Throughout his career Franti has always been a vocal advocate in the fight against HIV/AIDS whether it’s been through contributing to fundraising initiatives like the ‘Red Hot and Jazz’ project or sharing his own experiences.

“When I made the first Spearhead album, there was a song called ‘Positive’ on it. It was a song about getting tested for HIV and the first song that I wrote for it was more in the Disposable Heroes style, it was like ‘fuck the government, they’re not responding to this crisis that’s taking place in the world and I’m really pissed off about it.

“Then when I went to get tested for HIV myself, I realised that the emotion that I was feeling was not anger, it was fear. It was sadness and it was anxiety about thinking about all the people I had had unprotected sex with, could I have this virus?” Franti shared.
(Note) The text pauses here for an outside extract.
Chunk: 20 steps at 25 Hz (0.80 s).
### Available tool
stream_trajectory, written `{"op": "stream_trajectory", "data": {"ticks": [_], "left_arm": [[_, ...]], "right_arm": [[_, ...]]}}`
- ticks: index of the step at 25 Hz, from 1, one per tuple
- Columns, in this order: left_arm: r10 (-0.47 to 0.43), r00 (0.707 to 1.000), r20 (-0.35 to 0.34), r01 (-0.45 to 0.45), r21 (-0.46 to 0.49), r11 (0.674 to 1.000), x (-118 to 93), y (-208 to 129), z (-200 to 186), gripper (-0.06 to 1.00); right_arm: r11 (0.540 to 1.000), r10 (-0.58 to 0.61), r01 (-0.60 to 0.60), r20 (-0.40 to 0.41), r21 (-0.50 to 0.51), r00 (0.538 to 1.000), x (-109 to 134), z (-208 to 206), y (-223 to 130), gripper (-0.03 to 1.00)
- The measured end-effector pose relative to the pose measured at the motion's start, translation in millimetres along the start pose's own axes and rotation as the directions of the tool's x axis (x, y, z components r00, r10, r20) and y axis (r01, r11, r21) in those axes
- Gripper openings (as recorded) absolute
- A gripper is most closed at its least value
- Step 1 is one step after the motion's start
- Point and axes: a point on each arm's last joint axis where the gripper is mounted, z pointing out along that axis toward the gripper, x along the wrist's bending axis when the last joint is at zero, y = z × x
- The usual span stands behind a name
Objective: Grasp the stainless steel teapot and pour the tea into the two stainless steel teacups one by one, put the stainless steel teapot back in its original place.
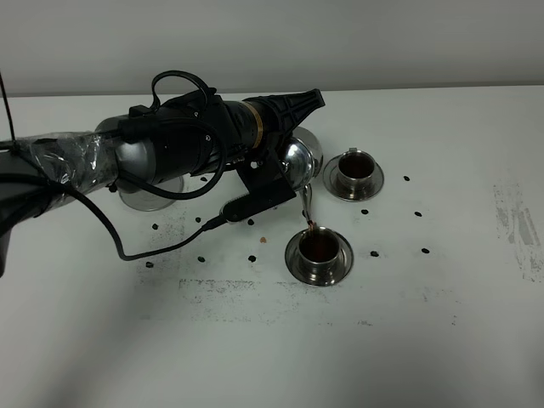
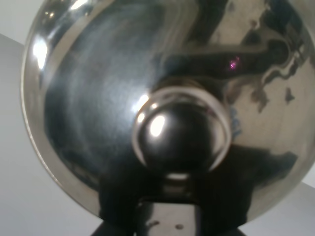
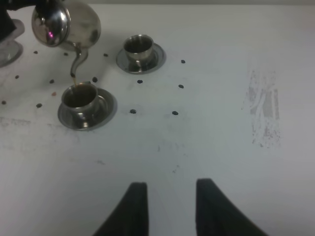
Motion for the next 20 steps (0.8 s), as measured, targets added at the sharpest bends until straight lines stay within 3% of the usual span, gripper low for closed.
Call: {"op": "stream_trajectory", "data": {"ticks": [9, 20], "left_arm": [[-0.010, 1.000, 0.000, 0.010, -0.002, 1.000, 0.1, 0.3, 0.0, 0.18], [-0.140, 0.990, 0.009, 0.140, -0.040, 0.989, 0.2, 3.4, -1.3, 0.18]], "right_arm": [[1.000, 0.000, 0.000, 0.000, 0.000, 1.000, 0.0, 0.0, 0.0, 0.23], [1.000, 0.000, 0.000, 0.000, 0.000, 1.000, 0.0, 0.0, 0.0, 0.23]]}}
“So the song that I wrote took on a much different tone, and from that I realised that every issue that is in my heart I had different emotions attached to it and to express those is what really making music is about and that just making every song being about pumping my fist and raging against these things that are happening outside, but more about looking at what’s happening inside in me.

Franti notes that when he wrote about his experience of getting tested for HIV it was at a time when artists were just beginning to raise awareness through music.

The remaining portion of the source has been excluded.